CBH review to continue

Thursday, 12 August, 2010 - 00:00

CBH Group expects to announce its preferred governance model at a shareholders meeting next month after a resolution to change its structure was quashed.

Shareholders in the grain handling and marketing cooperative voted overwhelmingly not to change the structure of the board at an extraordinary general meeting on August 5.

A group of dissident grower-members wanted the board’s composition changed from 12 directors comprising nine grower directors and up to three board-appointed directors with special skills.

They wanted a board of between seven and nine directors comprising four grower directors, three board-appointed directors with special skills and up to two executive directors.

Eighty five per cent of shareholders voted against the proposal.

Any resolution to change the CBH Group Articles of Association requires the support of at least 75 per cent of voters.

CBH group chairman Neil Wandel said the vote reflected the fact CBH Group already operated within a sound corporate structure.

“The board has conducted several reviews of its composition over the past five years,” he said. “This has brought us to conclude that the best model for CBH at present is the five-district election system which was approved by more than 75 per cent of members who voted only 10 months ago.

“There is not one corporate governance model that suits all businesses and the most appropriate model for a cooperative will differ to that for a listed company.”

Mr Wandel said CBH was in the middle of conducting the most extensive review of its structure in the cooperatives history.

“One of the key findings of our review of the CBH Group’s structure to-date is that grower representation on the Board is important and while Directors represent all shareholders, it is important to have directors located in different regions, who are familiar with local issues,” he said.

“We are closing in on a preferred model or models and I look forward to sharing more about this with shareholders at our upcoming chairman/CEO meetings next month.”

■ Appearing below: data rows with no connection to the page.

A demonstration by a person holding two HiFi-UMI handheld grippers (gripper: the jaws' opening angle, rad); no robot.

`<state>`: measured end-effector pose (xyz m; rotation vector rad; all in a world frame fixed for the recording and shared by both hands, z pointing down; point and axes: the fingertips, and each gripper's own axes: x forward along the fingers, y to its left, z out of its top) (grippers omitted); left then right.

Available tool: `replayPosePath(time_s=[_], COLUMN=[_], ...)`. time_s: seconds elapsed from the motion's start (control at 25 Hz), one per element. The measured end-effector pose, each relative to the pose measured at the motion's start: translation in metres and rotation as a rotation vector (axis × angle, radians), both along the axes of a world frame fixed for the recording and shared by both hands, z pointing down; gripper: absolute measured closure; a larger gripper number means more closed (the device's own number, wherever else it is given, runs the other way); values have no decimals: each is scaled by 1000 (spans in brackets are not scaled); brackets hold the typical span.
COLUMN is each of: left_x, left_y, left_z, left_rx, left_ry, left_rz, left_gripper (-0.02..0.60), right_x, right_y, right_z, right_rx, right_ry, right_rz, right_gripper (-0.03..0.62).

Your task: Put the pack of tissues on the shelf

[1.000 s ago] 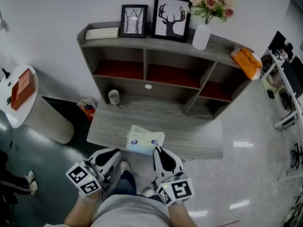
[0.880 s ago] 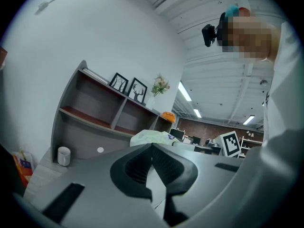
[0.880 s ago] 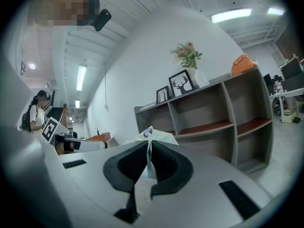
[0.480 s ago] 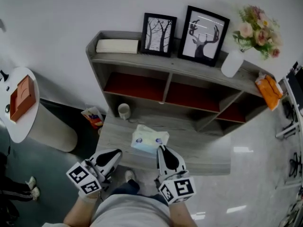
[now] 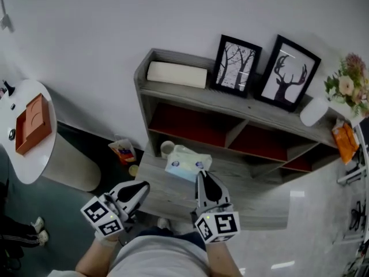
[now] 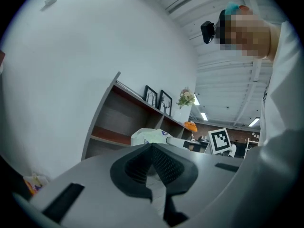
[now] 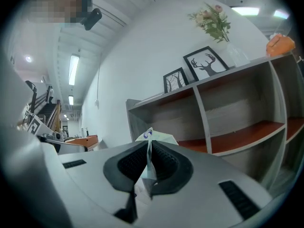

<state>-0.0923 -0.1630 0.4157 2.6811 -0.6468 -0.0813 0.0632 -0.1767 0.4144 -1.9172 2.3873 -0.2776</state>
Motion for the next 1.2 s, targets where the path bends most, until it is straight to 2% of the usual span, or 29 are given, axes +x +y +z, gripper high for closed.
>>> replayPosePath(time_s=[0.32,0.84,1.2], left_x=[-29,-48,-53], left_y=[-22,-28,-20], left_z=[1,5,13], left_rx=[-6,-52,-80], left_ry=[-6,-5,-22], left_rz=[-71,-241,-331], left_gripper=[566,566,566], right_x=[-20,-30,-23], right_y=[-70,-152,-180], right_z=[-8,-6,15], right_rx=[24,-12,-36], right_ry=[106,149,149], right_rz=[17,-33,-39], right_gripper=[565,565,563])
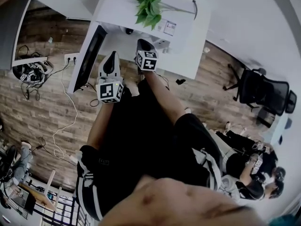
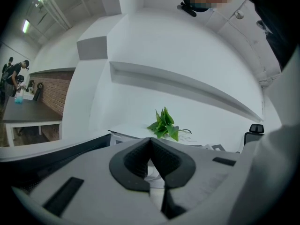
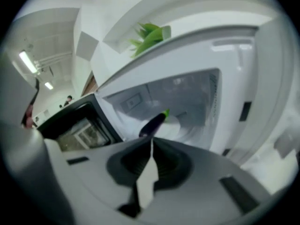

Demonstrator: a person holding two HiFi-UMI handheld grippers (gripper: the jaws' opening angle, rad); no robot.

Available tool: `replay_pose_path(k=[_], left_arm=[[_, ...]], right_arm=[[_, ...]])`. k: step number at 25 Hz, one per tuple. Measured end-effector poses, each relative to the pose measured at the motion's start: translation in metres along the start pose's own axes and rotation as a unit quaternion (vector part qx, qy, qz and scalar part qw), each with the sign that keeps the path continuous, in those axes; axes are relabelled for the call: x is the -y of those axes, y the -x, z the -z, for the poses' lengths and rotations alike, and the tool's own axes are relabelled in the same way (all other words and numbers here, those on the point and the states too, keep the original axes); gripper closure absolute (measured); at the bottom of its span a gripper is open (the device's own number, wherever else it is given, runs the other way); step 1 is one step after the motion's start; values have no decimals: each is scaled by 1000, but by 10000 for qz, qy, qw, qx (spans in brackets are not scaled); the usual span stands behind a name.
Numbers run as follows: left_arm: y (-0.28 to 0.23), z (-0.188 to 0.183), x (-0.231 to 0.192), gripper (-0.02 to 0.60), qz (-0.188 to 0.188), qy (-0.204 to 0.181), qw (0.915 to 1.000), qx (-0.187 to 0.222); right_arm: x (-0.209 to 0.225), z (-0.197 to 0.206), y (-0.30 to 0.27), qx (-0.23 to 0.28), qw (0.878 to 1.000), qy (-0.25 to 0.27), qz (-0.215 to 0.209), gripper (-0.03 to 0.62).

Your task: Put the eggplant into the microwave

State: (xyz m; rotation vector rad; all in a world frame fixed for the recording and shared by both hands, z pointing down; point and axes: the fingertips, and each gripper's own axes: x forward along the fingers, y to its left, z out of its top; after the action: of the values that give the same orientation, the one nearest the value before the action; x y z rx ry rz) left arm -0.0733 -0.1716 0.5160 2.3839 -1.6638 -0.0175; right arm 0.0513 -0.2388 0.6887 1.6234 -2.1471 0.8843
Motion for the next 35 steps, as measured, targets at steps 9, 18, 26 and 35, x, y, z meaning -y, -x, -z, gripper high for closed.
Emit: replay_pose_path(k=[9,18,26,35], left_arm=[[2,-13,-2,549,-4,-33,10000,69],[17,-14,-5,549,-88,-20,10000,7],[28,-39,4,549,-207,-418,9988,120],[30,-31,17,549,-10,-346,9994,58]], right_arm=[[-32,-18,62,203,9983,340,-431,559],[-49,-56,128,726,9936,365,-784,559],[-70,-89,184,1450,9824,502,-1069,559],[-73,-85,187,1472,9808,620,-1121,559]])
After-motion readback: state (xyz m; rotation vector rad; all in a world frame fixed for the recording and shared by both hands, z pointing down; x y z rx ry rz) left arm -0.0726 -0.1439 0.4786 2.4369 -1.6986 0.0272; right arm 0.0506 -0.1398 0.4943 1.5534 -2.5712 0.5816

Before the vote, the state’s two peak farming bodies had taken opposing sides on the debate over governance of CBH.

The Pastoralist and Glaziers Association, which typically takes a free-market stance on agripolitics issues, supported the changes.

The PGA argued that the change would have taken multi-billion dollar storage and handling business into the competitive world of the 21st century.

But WAFarmers said the proposed changes were incongruent with cooperative principles and therefore the wishes of the majority of growers.